Tuesday, August 11, 2015

Sight & Sound Challenge: The Night of the Hunter (1955)

Film: The Night of the Hunter (29/250) 
Critics Poll: 63rd 
Directors Poll: 26th 
First Time/Rewatch: Rewatch 


I absolutely love this one, and watch it almost annually. Robert Mitchum stars as a crazed and murderous preacher stalking two children who know the whereabouts of a large sum of money hidden by their father before he died. It's told through the eyes of a child, with shadows looming and their fears taking center stage, larger than life. There are some gorgeous shots in this film, including Shelley Winters underwater (spoiler!) and Lillian Gish in silhouette (above), keeping guard over her children. Visually, this film is a masterpiece in black and white. The suspense is there too; I watched it this time with my mother, who had never seen it and really gets into whatever she's watching. She shrieked every time Mitchum appeared (and disappeared!) and she called out guesses of what she thought would happen next ("Oh NO! Now he's gonna get killed!") I love that a 60 year old movie can still get a jump out of an audience.

I was unexpectedly moved for the first time watching this, nearly to tears. As a prospective foster parent, the words spoken by Lillian Gish's character (an older woman who takes in local kids with no homes) really touched me: "Lord, save little children.

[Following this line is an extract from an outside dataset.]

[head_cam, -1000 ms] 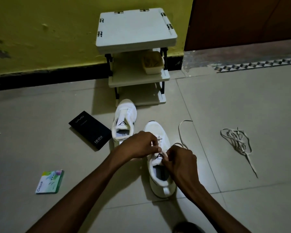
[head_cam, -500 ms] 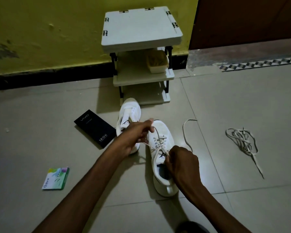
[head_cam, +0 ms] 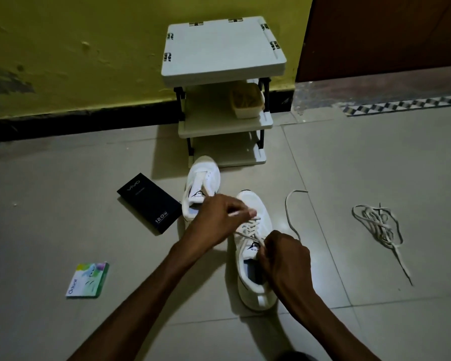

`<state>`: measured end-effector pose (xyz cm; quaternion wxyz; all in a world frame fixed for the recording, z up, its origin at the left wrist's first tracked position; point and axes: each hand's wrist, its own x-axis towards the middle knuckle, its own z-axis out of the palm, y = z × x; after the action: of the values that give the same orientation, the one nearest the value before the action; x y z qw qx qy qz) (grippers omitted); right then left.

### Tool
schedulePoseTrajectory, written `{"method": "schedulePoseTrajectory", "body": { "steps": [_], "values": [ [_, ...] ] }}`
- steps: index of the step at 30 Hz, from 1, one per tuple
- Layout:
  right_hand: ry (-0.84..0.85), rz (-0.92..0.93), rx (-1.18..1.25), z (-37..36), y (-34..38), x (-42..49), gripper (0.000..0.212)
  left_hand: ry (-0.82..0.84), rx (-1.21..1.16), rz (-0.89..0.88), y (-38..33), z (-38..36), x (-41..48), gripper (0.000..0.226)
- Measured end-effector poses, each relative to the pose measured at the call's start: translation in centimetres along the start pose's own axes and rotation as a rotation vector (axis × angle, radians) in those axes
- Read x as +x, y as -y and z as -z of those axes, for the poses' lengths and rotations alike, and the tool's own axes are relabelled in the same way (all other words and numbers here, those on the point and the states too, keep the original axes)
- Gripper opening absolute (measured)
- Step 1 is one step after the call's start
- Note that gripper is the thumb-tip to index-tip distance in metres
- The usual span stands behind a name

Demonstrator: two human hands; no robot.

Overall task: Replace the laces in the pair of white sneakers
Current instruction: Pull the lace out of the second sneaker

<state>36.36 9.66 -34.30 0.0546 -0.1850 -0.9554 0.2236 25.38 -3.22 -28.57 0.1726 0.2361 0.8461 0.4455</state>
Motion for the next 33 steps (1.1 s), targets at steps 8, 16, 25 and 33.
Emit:
{"method": "schedulePoseTrajectory", "body": {
  "steps": [8, 16, 25, 33],
  "values": [
    [-0.012, -0.021, 0.075, 0.1, -0.6, 0.2, 0.023, 0.028, 0.732, -0.321, 0.9, -2.2, -1.2, 0.014],
    [0.009, -0.013, 0.12, 0.2, -0.1, 0.4, 0.022, -0.461, 0.372, -0.07, 2.1, -3.9, -1.1, 0.011],
    [-0.022, -0.017, 0.204, -0.1, -0.9, 0.1, 0.03, -0.14, 0.64, -0.062, 1.8, -3.0, -2.3, 0.016],
    [-0.016, -0.062, 0.279, -0.4, -1.3, 0.3, 0.025, -0.235, 0.603, 0.075, 1.0, -3.6, -4.5, 0.018]
  ]
}}
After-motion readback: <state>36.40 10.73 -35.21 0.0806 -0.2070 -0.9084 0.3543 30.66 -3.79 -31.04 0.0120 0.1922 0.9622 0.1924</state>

You'd think the world would be ashamed to name such a day as Christmas for one of them and then go on in the same old way. My soul is humble when I see the way little ones accept their lot. Lord, save little children. The wind blows and the rain's a-cold. Yet they abide...They abide and they endure." The original movie foster mom, she plays such a special part in this film of childhood terror, a protecting and loving force against evil. I just love her, and this film, so much.